Plusieurs ONG ainsi que le Centre de Soutien Juridique Européen ont tiré la sonnette d’alarme et expliqué à CAF que son travail sur le JLR contribue directement à l’enracinement de l’annexion illégale par Israël de Jérusalem Est occupée et aux graves violations des droits fondamentaux des Palestiniens.

Opposition populaire au travail de CAF avec le JLR :

En 2019, avant que CAF se voie officiellement accorder le contrat du JLR, les représentants des travailleurs des principales usines CAF à Beasain et Irun ont émis une déclaration publique exhortant la société à se retirer de l’offre JLR. Néanmoins, le consortium conduit par CAF et Shapir a été choisi en août 2019 par le ministère des Finances d’Israël pour conduire le JLR.

En février 2020, les militants basques de BDS ont lancé la campagne « CAF : Descendez du Train de l’Apartheid ». La campagne a pris depuis une dimension internationale : CAF a perdu des offres et des contrats au Mexique, en Norvège et au Royaume Uni à la suite de campagnes pour son exclusion de contrats publics à cause de son implication dans le projet illégal JLR.

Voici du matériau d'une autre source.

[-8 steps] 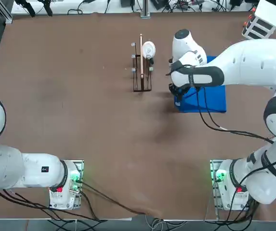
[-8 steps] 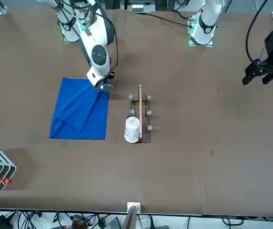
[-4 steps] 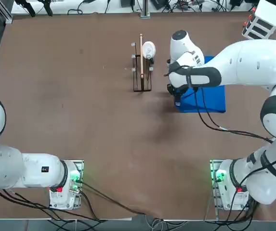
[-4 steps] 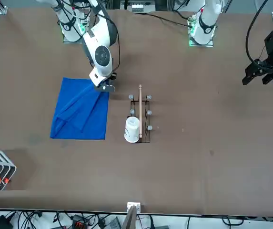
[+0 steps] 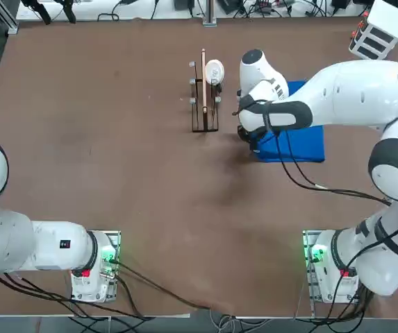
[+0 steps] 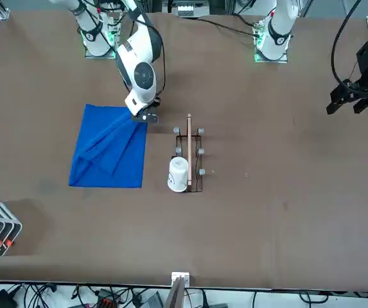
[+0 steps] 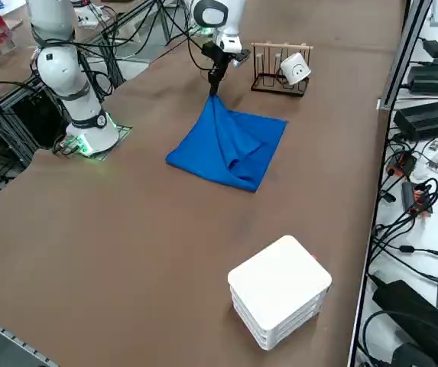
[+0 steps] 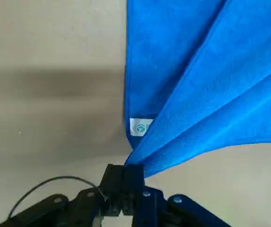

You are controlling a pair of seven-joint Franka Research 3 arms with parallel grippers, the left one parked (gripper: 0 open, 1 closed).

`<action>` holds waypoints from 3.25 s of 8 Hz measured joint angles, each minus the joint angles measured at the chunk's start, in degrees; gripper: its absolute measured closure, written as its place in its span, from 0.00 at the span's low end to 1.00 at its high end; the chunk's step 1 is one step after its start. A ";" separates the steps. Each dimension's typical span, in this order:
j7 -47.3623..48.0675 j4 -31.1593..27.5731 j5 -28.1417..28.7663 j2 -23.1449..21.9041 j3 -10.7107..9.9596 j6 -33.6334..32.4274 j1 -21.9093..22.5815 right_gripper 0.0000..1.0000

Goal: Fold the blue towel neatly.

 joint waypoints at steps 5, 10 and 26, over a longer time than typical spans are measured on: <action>0.21 0.11 0.01 1.99 0.05 -0.38 0.10 0.53; 0.38 11.06 -0.10 1.59 -2.06 -9.96 -6.94 0.00; 21.32 14.48 -0.88 12.45 -2.37 11.64 -27.05 0.27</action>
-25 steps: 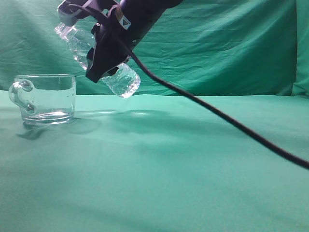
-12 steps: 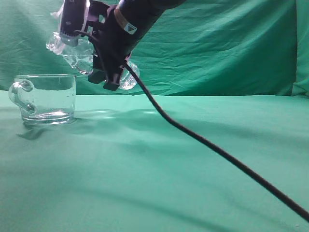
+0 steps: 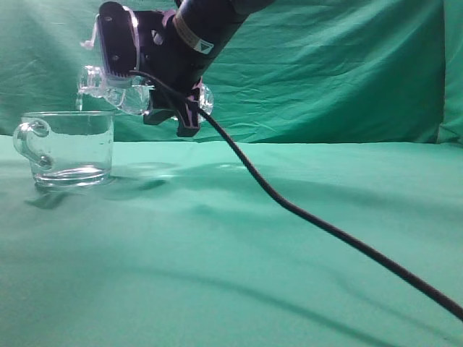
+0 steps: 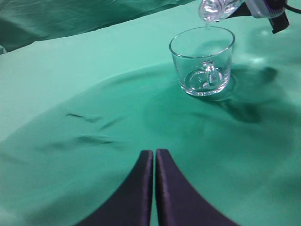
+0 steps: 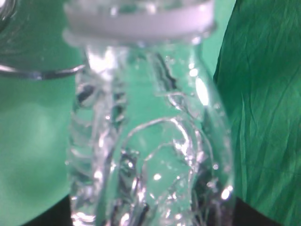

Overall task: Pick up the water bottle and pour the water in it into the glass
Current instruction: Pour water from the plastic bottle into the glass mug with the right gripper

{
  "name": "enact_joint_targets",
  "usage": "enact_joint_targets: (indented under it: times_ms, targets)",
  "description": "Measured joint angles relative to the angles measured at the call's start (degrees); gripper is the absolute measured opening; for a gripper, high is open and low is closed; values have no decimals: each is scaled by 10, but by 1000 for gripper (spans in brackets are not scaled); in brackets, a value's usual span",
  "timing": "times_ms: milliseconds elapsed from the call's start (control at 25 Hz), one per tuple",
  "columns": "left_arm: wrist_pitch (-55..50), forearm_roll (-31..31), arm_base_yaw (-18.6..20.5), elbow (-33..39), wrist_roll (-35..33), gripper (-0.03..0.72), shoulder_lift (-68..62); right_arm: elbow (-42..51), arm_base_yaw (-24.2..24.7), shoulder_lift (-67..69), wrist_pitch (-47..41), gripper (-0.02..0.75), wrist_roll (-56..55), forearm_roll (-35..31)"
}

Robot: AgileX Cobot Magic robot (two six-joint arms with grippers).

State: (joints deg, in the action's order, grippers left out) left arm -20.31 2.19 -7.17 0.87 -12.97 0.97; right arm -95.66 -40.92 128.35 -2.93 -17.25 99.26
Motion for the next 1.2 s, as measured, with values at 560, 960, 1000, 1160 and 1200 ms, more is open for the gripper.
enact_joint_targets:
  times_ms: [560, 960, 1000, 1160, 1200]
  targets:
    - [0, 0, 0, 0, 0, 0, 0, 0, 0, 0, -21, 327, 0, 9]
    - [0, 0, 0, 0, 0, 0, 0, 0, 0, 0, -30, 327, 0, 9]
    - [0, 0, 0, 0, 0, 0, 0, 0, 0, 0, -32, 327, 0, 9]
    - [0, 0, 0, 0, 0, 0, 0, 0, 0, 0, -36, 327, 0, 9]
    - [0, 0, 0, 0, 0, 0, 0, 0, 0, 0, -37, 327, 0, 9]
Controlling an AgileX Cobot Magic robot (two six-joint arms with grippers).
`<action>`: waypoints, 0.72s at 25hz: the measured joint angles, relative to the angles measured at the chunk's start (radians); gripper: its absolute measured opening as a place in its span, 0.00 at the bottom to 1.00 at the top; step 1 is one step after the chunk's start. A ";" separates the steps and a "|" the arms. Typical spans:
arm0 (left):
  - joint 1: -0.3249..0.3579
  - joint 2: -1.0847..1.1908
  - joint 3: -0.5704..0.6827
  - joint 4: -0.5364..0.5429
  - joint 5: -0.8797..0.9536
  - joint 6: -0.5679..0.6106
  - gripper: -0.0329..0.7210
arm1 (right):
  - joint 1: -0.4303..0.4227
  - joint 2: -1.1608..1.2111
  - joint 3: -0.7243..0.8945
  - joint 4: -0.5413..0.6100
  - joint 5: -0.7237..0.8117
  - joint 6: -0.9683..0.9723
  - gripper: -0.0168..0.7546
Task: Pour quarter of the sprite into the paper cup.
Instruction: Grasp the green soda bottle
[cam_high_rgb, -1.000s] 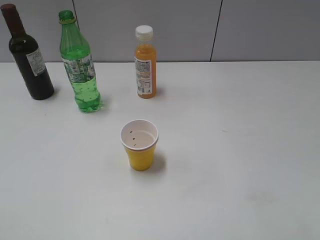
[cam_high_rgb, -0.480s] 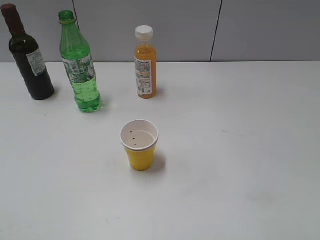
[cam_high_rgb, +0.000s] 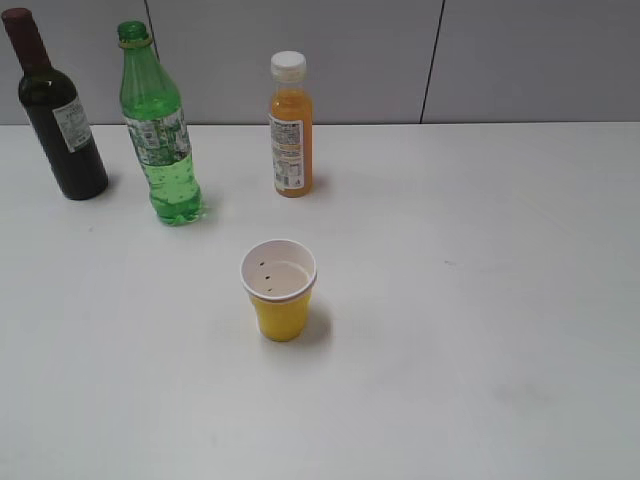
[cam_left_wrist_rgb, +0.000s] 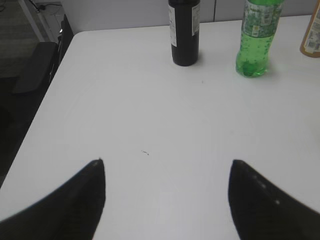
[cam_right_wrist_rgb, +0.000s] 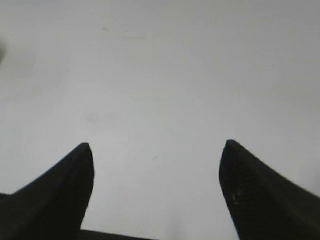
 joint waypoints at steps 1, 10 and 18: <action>0.000 0.000 0.000 0.000 0.000 0.000 0.82 | 0.000 -0.026 0.000 0.000 0.000 0.000 0.79; 0.000 0.000 0.000 0.000 0.000 0.000 0.82 | 0.000 -0.177 0.003 0.000 0.002 0.001 0.79; 0.000 0.000 0.000 0.000 0.000 0.000 0.82 | 0.000 -0.200 0.004 0.000 0.003 0.001 0.79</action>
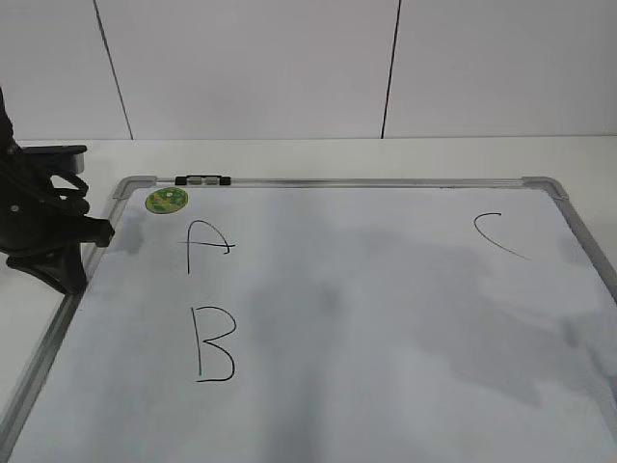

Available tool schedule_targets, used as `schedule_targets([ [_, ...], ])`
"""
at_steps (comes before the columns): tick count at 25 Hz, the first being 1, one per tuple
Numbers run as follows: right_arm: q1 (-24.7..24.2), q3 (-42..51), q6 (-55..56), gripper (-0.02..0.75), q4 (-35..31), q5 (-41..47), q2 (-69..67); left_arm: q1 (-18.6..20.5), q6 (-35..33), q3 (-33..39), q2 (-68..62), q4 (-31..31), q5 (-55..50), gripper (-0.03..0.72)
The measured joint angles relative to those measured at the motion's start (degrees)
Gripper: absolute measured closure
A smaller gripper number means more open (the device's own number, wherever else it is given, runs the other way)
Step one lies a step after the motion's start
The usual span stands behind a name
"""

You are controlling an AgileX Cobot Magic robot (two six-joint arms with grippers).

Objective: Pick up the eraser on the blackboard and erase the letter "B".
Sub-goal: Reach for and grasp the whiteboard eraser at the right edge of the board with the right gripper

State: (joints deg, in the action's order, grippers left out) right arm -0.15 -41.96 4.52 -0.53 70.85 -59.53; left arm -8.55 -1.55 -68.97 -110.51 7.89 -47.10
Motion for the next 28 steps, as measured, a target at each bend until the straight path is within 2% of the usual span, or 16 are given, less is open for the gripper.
schedule_targets([
  [19, 0.0, -0.2, 0.1, 0.120, 3.3, -1.4, -15.3, 0.0, 0.1, 0.0, 0.0, 0.0, 0.0, 0.665],
  [28, 0.0, -0.3, 0.1, 0.120, 3.4, -5.2, -20.5, 0.0, 0.1, 0.0, 0.0, 0.0, 0.0, 0.665],
])
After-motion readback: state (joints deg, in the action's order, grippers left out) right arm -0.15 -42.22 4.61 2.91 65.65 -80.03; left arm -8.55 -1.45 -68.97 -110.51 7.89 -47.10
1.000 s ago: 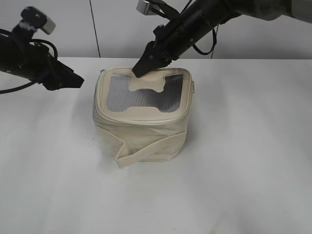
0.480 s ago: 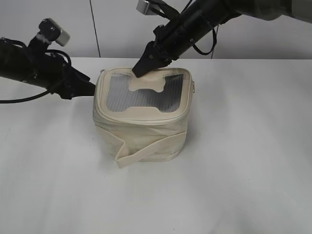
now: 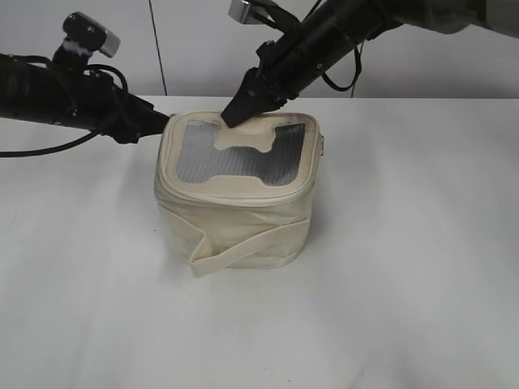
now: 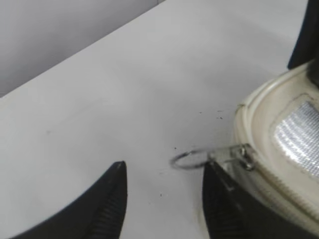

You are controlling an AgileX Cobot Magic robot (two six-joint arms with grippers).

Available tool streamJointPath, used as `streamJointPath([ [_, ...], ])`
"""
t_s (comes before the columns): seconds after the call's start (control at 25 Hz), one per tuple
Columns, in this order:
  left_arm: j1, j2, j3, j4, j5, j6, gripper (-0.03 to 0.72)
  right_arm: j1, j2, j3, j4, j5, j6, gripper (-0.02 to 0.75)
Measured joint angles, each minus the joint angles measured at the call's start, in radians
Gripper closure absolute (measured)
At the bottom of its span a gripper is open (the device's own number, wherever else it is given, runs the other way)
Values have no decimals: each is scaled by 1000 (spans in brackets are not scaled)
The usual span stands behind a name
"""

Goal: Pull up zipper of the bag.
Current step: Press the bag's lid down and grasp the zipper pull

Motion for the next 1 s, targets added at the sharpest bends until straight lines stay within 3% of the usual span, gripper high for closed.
streamJointPath([
  [0.2, 0, 0, 0, 103, -14, 18, 312, 0, 0, 0, 0, 0, 1, 686],
  [0.48, 0, 0, 0, 139, -13, 21, 314, 0, 0, 0, 0, 0, 4, 686],
  [0.68, 0, 8, 0, 140, 13, 53, 314, 0, 0, 0, 0, 0, 4, 686],
  [1.0, 0, 53, 0, 54, 34, 155, 314, 0, 0, 0, 0, 0, 4, 686],
])
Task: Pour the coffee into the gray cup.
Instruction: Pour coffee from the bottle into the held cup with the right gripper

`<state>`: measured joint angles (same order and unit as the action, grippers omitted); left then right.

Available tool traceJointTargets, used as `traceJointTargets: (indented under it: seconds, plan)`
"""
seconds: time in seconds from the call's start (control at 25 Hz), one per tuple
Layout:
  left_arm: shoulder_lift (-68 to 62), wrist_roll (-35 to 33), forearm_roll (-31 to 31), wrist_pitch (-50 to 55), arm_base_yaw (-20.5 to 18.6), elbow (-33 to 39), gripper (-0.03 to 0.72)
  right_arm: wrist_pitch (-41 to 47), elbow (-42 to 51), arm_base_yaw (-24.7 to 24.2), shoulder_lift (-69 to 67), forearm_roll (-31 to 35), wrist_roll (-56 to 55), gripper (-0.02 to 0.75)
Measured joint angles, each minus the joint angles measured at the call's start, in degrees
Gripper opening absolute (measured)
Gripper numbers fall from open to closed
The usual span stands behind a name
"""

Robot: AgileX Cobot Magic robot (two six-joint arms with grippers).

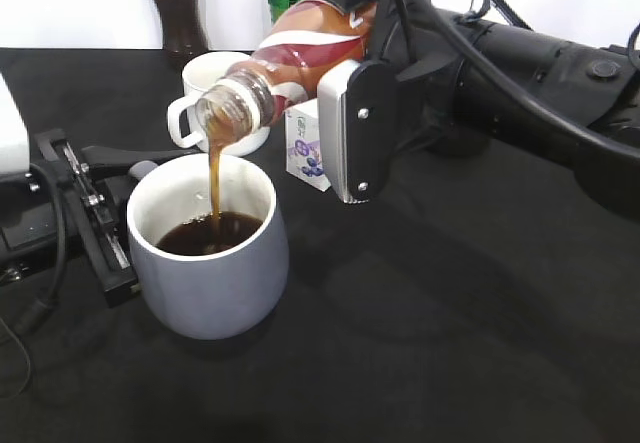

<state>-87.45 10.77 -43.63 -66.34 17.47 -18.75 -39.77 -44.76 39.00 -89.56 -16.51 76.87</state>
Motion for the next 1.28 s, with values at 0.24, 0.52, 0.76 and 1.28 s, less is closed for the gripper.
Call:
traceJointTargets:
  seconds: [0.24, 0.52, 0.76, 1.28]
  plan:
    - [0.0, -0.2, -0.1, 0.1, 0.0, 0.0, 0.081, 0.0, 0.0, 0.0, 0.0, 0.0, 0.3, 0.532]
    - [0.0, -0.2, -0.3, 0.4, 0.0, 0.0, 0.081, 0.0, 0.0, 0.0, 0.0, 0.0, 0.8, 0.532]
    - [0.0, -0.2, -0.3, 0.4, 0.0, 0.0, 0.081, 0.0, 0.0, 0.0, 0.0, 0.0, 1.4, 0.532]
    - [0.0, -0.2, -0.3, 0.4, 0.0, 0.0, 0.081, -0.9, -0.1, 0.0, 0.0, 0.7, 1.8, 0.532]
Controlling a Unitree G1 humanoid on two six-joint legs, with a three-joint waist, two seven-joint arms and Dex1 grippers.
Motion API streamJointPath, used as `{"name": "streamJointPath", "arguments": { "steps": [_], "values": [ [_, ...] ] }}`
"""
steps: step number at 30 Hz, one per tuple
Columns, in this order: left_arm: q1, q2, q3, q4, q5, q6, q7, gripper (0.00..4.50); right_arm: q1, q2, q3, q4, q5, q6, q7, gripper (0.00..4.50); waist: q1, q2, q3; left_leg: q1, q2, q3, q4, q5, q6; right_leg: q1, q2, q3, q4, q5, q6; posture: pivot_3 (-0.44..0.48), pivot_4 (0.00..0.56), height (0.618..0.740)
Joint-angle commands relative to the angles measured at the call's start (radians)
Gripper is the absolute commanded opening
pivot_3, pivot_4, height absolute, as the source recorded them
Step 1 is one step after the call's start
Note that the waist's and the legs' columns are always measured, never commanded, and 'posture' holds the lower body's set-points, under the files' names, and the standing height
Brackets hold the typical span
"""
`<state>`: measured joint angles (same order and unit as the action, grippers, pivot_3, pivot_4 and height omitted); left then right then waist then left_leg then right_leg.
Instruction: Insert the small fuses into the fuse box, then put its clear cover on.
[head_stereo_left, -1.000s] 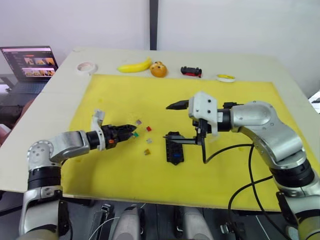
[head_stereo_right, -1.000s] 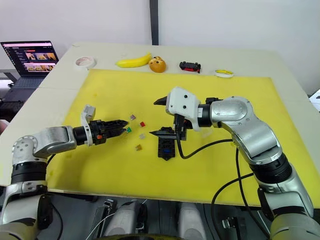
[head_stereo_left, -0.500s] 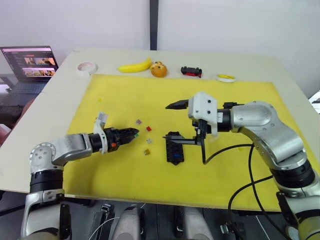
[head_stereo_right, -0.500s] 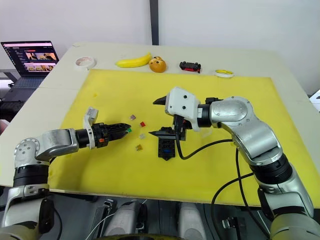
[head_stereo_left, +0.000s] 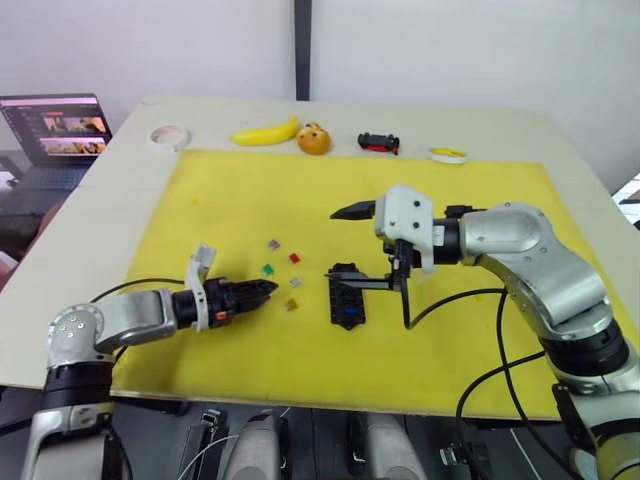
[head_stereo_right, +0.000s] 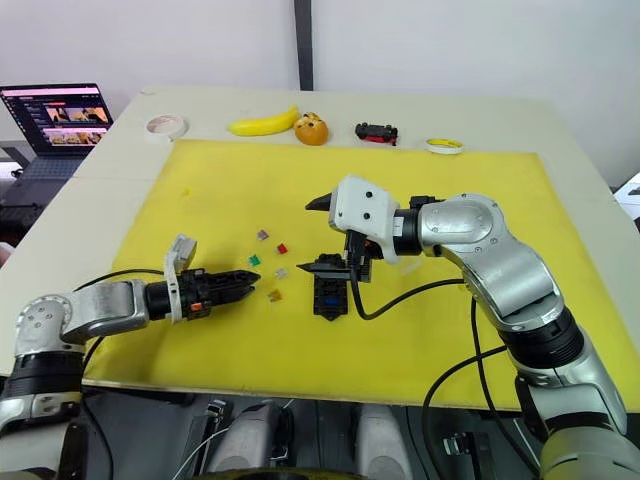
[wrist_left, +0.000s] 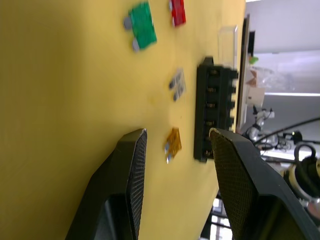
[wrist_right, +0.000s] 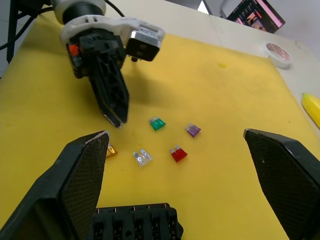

Les militants ont également soulevé la question de l’implication de la CAF dans le JLR dans plusieurs parlements, entre autres dans la région autonome basque, dont le gouvernement est un actionnaire de CAF, ainsi que dans les parlements espagnol et de Navarre et dans les parlements de Norvège et de l’UE.

Malgré la mauvaise volonté évidente de CAF pour respecter les droits de l’homme et le droit humanitaire international, les militants savent que CAF commence à avoir chaud. La pression internationale populaire et croissante se poursuivra jusqu’à ce que CAF mette un terme à ses activités avec le JLR et à ses graves violations des droits de l’homme.